> Exercise requirements: How many lines of the listing contain the string "same"? Only the number is wanted.

# # # # # # #

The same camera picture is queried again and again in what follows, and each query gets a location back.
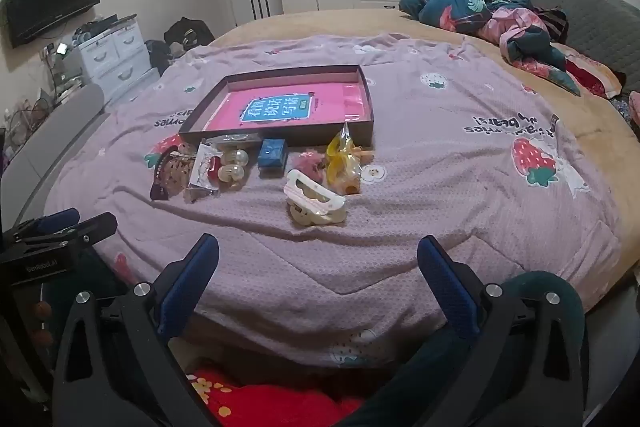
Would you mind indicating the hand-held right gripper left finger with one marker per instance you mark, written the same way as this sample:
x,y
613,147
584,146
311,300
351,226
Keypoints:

# # # # # # #

> Response to this task: 2